### PROBLEM TO SOLVE
The answer must consist of the listing, reproduced exactly.

* * *

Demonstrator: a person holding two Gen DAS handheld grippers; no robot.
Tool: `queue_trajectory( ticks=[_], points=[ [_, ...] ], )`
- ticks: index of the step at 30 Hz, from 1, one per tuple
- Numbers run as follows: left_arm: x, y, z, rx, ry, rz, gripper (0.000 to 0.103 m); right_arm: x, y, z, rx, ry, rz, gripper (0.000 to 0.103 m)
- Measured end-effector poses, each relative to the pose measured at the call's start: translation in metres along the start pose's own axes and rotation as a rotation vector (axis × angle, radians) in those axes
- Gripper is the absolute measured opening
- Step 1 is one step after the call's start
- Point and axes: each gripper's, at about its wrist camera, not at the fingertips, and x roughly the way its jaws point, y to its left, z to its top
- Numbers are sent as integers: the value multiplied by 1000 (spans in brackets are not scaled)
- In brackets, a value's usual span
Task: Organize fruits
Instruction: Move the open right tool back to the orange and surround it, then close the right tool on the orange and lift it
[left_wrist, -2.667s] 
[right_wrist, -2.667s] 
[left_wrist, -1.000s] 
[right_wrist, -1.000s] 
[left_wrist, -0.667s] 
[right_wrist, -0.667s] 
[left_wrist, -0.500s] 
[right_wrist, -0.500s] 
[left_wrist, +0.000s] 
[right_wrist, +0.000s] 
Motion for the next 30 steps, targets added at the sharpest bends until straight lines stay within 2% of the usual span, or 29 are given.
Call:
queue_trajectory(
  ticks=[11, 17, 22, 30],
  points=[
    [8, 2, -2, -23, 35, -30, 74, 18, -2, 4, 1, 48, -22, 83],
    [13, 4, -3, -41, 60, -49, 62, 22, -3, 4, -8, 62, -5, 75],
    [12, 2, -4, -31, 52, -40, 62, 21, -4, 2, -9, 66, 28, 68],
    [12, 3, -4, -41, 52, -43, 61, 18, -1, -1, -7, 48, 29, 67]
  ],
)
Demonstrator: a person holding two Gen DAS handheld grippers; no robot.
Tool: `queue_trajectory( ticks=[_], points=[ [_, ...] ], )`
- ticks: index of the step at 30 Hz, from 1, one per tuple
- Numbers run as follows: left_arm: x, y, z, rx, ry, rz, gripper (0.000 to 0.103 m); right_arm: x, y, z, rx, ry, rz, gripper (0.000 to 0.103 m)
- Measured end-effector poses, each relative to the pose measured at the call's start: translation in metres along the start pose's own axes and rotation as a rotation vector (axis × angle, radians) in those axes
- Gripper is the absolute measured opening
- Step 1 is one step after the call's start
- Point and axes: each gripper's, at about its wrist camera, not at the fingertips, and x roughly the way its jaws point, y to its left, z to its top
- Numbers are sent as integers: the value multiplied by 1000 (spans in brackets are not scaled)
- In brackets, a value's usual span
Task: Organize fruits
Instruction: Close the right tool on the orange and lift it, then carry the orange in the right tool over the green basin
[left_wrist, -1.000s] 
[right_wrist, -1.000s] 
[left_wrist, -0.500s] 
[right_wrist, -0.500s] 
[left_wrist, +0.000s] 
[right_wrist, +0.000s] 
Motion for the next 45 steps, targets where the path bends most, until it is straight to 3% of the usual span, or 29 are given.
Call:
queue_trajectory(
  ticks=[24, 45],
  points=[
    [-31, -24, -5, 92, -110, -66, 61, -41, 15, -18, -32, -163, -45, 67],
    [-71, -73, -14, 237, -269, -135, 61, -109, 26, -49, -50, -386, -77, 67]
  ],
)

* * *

### TASK ANSWER
Demonstrator: a person holding two Gen DAS handheld grippers; no robot.
Tool: `queue_trajectory( ticks=[_], points=[ [_, ...] ], )`
- ticks: index of the step at 30 Hz, from 1, one per tuple
- Numbers run as follows: left_arm: x, y, z, rx, ry, rz, gripper (0.000 to 0.103 m); right_arm: x, y, z, rx, ry, rz, gripper (0.000 to 0.103 m)
- Measured end-effector poses, each relative to the pose measured at the call's start: translation in metres along the start pose's own axes and rotation as a rotation vector (axis × angle, radians) in those axes
- Gripper is the absolute measured opening
- Step 1 is one step after the call's start
- Point and axes: each gripper's, at about its wrist camera, not at the fingertips, and x roughly the way its jaws point, y to its left, z to its top
- Numbers are sent as integers: the value multiplied by 1000 (spans in brackets are not scaled)
- In brackets, a value's usual span
Task: Organize fruits
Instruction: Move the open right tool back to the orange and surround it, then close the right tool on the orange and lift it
[left_wrist, -2.667s] 
[right_wrist, -2.667s] 
[left_wrist, -1.000s] 
[right_wrist, -1.000s] 
[left_wrist, -0.667s] 
[right_wrist, -0.667s] 
[left_wrist, -0.500s] 
[right_wrist, -0.500s] 
[left_wrist, +0.000s] 
[right_wrist, +0.000s] 
Motion for the next 30 steps, targets added at the sharpest bends until straight lines stay within 2% of the usual span, or 29 are given.
Call:
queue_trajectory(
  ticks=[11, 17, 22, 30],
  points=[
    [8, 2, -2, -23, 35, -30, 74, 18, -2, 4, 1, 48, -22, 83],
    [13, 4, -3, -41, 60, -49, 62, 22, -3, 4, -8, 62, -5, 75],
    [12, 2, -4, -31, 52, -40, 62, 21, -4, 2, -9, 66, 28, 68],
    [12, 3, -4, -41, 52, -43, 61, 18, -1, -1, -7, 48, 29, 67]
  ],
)
Demonstrator: a person holding two Gen DAS handheld grippers; no robot.
Tool: `queue_trajectory( ticks=[_], points=[ [_, ...] ], )`
- ticks: index of the step at 30 Hz, from 1, one per tuple
- Numbers run as follows: left_arm: x, y, z, rx, ry, rz, gripper (0.000 to 0.103 m); right_arm: x, y, z, rx, ry, rz, gripper (0.000 to 0.103 m)
- Measured end-effector poses, each relative to the pose measured at the call's start: translation in metres along the start pose's own axes and rotation as a rotation vector (axis × angle, radians) in those axes
- Gripper is the absolute measured opening
- Step 1 is one step after the call's start
- Point and axes: each gripper's, at about its wrist camera, not at the fingertips, and x roughly the way its jaws point, y to its left, z to its top
- Numbers are sent as integers: the value multiplied by 1000 (spans in brackets are not scaled)
- In brackets, a value's usual span
Task: Organize fruits
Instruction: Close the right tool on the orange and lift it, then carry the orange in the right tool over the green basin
[left_wrist, -1.000s] 
[right_wrist, -1.000s] 
[left_wrist, -0.500s] 
[right_wrist, -0.500s] 
[left_wrist, +0.000s] 
[right_wrist, +0.000s] 
Motion for the next 45 steps, targets where the path bends most, until it is straight to 3% of the usual span, or 29 are given.
Call:
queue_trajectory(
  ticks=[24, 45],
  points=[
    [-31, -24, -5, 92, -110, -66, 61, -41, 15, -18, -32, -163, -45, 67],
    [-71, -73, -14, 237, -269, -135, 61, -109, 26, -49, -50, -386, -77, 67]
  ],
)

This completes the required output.